Women have played a crucial, often under-recognised role in shaping how the natural world has been seen, studied and represented. In the context of birds of prey, their contribution is less about a single subject and more about a way of looking. Three figures help trace this progression:

Maria Sibylla Merian, working in the 17th century, approached the natural world with a level of empirical attention that was radical for her time. Though best known for her studies of insects, her work established a methodology: close observation, ecological context, and respect for the subject as part of a living system. This way of seeing - patient, precise and grounded in lived observation - underpins later natural history illustration, including the careful depiction of birds of prey.

Winking Owl (Athene connivens), illustrated by Elizabeth Gould for John Gould’s Birds of Australia - a study in attentive observation, where form, feather and posture are rendered with quiet precision.
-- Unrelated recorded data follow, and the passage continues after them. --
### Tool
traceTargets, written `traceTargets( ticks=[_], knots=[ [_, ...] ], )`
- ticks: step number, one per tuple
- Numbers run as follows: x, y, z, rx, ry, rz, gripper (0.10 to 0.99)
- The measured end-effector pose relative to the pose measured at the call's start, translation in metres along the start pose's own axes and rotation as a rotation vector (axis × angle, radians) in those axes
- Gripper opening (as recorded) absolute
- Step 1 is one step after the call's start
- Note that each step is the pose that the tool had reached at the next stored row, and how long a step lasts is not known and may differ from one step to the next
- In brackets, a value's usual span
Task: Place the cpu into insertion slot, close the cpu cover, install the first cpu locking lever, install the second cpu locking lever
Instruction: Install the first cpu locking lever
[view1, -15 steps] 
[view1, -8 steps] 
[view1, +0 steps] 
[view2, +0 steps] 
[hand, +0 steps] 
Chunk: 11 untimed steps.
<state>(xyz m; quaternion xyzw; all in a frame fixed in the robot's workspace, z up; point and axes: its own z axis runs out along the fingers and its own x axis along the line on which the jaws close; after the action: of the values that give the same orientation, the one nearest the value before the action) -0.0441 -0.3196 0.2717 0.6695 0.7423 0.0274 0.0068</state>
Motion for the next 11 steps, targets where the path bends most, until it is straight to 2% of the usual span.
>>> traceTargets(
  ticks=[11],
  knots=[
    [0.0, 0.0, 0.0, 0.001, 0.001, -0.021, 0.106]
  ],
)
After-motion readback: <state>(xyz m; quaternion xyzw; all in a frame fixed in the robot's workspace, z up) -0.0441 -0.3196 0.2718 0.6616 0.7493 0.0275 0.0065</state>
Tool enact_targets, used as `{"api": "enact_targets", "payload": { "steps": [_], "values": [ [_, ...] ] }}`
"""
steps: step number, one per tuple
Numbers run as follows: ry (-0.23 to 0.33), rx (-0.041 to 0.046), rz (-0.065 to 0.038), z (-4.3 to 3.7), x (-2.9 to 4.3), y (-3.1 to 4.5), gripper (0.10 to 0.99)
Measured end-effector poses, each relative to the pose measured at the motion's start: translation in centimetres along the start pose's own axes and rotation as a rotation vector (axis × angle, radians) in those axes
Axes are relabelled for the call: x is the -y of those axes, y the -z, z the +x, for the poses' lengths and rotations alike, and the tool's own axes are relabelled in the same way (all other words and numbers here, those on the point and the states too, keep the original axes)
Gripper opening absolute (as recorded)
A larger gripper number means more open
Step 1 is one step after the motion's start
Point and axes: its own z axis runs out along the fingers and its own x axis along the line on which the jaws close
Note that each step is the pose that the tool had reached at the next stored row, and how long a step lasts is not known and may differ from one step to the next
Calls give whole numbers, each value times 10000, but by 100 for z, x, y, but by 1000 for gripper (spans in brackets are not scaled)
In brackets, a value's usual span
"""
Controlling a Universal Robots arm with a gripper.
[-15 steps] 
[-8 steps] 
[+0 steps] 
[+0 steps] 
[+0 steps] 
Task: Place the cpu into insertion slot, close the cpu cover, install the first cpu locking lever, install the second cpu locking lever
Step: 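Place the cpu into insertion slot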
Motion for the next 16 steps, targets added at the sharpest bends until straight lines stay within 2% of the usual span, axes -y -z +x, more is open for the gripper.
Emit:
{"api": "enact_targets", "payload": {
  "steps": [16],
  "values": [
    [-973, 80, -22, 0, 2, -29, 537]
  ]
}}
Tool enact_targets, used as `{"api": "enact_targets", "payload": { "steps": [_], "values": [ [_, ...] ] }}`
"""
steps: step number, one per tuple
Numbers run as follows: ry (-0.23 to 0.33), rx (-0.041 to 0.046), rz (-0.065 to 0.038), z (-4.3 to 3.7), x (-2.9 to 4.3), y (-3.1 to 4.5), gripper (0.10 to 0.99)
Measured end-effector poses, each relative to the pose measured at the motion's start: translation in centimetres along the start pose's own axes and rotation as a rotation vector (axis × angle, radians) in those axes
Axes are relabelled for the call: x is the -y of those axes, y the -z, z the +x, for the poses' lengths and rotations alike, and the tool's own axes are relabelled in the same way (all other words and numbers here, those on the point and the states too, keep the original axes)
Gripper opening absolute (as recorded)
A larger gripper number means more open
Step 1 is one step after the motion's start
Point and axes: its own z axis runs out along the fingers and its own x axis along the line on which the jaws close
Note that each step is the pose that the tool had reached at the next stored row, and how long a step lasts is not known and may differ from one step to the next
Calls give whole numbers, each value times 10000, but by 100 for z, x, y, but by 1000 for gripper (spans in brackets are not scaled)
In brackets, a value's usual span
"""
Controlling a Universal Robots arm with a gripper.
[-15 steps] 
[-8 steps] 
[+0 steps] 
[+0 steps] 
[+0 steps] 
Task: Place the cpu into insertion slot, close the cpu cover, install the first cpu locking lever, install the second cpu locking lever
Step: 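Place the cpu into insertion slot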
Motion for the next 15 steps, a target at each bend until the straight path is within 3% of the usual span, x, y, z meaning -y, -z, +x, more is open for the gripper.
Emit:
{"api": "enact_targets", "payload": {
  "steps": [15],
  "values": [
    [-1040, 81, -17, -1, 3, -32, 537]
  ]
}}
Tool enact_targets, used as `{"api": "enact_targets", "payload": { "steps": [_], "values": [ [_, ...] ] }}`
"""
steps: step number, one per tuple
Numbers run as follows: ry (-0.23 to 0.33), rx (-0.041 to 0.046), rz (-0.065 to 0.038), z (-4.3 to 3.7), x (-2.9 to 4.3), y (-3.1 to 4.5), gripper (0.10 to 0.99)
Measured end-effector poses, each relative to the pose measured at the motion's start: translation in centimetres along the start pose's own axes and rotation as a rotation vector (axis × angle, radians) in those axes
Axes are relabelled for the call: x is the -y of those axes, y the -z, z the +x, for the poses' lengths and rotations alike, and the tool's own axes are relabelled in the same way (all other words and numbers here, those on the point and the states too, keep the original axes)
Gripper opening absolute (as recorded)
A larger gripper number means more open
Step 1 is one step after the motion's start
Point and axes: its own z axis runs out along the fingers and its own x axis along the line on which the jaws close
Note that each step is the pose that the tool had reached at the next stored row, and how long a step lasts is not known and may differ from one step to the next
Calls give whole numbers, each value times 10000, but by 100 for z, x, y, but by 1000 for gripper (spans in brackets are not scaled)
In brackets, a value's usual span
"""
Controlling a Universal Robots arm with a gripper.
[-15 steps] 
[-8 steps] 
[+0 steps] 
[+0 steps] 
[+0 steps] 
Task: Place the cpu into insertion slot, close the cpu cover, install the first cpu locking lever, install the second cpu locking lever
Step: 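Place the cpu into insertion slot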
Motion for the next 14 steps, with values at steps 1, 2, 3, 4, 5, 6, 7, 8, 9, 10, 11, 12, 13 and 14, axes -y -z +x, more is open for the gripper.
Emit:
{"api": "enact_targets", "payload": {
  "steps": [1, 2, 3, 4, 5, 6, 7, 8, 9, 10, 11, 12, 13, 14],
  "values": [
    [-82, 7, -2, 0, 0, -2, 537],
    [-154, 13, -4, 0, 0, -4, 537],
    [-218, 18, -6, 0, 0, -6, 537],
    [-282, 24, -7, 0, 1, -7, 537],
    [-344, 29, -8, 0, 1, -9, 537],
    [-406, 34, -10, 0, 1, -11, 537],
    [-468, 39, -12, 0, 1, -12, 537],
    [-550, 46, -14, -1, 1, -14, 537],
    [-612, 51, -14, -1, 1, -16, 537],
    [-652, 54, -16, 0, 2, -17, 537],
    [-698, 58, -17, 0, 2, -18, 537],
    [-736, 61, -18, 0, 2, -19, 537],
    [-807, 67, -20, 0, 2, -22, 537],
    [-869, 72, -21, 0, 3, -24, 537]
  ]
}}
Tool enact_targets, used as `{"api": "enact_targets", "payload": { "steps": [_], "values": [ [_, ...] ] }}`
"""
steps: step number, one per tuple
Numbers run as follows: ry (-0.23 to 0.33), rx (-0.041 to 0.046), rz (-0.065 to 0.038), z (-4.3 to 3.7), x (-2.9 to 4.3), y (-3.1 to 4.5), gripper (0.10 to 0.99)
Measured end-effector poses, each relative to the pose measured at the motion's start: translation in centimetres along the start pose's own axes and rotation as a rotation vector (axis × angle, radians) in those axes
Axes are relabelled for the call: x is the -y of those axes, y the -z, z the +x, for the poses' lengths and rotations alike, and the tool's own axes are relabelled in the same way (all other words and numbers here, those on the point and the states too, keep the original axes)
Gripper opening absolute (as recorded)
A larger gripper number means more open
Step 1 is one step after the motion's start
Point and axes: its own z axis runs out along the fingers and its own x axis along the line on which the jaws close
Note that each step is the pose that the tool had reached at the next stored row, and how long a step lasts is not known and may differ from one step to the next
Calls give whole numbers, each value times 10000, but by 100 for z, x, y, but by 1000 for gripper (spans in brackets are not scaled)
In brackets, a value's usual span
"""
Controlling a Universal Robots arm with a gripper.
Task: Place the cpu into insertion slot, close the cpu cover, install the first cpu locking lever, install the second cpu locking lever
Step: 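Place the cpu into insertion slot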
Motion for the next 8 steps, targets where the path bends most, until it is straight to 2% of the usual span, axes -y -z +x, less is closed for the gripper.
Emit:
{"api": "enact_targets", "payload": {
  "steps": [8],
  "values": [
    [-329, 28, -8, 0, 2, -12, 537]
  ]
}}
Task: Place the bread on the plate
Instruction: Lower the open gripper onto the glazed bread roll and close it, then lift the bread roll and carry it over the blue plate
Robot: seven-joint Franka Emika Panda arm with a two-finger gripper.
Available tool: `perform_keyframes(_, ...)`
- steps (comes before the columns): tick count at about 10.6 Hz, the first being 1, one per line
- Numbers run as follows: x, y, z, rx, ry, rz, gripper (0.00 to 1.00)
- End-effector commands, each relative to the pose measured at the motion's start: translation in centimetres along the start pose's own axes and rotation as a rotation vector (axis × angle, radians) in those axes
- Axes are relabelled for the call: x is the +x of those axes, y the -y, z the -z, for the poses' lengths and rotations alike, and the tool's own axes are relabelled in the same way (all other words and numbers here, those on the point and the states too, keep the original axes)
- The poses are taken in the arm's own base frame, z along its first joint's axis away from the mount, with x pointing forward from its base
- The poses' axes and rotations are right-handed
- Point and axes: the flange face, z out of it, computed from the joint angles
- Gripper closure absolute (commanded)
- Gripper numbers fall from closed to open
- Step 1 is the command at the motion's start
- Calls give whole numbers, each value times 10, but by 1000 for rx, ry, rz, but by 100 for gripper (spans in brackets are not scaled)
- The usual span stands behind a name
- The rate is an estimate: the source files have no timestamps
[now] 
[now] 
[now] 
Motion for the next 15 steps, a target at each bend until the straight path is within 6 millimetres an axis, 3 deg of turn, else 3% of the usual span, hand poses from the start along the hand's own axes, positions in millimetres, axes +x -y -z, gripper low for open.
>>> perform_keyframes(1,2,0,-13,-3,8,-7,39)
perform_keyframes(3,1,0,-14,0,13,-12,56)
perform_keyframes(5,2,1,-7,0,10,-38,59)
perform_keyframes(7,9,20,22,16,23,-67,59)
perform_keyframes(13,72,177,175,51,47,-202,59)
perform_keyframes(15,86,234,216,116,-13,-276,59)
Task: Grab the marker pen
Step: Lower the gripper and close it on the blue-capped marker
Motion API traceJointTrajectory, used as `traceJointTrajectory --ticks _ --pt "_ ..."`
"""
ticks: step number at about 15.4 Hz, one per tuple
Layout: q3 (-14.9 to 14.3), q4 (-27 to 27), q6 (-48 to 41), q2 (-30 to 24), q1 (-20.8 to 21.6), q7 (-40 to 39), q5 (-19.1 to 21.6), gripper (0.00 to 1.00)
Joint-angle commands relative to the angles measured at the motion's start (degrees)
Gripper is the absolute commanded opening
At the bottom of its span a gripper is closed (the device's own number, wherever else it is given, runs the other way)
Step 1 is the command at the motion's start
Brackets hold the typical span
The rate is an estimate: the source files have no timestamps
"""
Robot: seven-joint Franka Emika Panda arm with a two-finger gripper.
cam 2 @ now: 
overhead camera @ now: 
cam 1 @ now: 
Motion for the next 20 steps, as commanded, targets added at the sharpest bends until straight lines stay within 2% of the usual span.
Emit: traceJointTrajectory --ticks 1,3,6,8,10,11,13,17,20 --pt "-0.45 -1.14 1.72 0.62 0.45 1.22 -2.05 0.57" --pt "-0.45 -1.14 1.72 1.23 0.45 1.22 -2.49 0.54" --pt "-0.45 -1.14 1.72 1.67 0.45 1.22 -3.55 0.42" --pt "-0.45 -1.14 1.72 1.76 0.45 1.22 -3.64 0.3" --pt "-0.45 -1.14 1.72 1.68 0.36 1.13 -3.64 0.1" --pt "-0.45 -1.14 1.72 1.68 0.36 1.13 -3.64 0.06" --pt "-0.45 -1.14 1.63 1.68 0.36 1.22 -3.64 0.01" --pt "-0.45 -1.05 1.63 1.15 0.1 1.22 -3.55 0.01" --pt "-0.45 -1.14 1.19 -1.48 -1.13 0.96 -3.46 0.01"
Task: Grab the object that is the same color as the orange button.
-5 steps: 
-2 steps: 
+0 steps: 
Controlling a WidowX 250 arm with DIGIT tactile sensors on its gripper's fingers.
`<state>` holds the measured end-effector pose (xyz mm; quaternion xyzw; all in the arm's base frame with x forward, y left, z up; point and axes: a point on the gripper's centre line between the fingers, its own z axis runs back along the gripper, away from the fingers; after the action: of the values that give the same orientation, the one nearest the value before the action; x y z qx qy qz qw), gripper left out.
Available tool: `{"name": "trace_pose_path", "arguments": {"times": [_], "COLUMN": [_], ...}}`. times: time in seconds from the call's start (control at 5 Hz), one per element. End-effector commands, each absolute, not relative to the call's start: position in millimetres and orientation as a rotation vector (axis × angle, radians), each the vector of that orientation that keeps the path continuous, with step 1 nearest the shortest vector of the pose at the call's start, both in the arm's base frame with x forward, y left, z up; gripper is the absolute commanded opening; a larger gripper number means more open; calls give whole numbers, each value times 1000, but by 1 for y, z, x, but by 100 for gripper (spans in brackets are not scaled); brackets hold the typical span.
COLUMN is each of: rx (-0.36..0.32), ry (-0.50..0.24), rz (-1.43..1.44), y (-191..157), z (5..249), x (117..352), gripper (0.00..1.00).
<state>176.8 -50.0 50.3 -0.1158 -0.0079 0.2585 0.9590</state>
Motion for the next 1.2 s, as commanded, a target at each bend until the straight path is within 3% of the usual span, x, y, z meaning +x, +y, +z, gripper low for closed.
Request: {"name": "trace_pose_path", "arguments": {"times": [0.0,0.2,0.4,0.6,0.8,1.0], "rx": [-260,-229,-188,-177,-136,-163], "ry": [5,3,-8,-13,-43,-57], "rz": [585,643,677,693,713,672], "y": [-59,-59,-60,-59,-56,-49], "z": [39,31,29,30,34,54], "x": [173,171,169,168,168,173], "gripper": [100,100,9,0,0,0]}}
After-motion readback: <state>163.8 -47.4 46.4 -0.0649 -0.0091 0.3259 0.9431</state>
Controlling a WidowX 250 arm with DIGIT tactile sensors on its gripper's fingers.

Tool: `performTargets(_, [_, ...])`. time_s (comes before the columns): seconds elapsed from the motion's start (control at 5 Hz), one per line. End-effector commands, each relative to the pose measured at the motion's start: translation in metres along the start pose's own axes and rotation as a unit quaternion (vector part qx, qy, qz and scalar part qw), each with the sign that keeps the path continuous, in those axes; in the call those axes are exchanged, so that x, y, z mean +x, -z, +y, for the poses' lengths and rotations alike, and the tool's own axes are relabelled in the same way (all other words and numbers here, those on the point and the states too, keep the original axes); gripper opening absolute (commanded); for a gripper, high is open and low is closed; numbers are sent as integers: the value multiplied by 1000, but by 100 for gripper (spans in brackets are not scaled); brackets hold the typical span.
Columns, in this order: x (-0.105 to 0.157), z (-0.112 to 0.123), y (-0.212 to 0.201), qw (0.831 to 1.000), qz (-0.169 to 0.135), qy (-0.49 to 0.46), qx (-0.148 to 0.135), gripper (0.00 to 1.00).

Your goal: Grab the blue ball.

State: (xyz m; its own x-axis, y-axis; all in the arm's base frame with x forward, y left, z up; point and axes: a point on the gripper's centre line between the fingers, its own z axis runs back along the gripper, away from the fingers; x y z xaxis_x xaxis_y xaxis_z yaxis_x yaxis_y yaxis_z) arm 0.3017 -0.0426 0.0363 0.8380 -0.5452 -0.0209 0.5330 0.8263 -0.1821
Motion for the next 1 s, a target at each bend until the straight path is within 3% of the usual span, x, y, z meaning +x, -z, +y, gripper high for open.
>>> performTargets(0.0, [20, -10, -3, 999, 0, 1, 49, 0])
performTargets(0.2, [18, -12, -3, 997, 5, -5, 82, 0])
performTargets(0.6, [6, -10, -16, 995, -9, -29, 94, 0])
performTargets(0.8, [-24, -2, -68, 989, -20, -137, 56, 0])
Image credit: Rawpixel, CC BY-SA 4.0 via Wikimedia Commons

Elizabeth Gould, an early to mid 19th-century natural history illustrator, contributed significantly to some of the most important ornithological publications of the era. Her depictions of raptors — hawks, eagles and owls — are not merely taxonomic. They carry a quiet dignity. The birds are composed, often still, their power implied rather than dramatised. There is restraint here, and in that restraint, authority.

Rosa Bonheur, The Wounded Eagle, c. 1870 — a powerful study of strength interrupted, where the grandeur of the eagle’s form is held in tension with vulnerability, its descent rendered with both dignity and restraint.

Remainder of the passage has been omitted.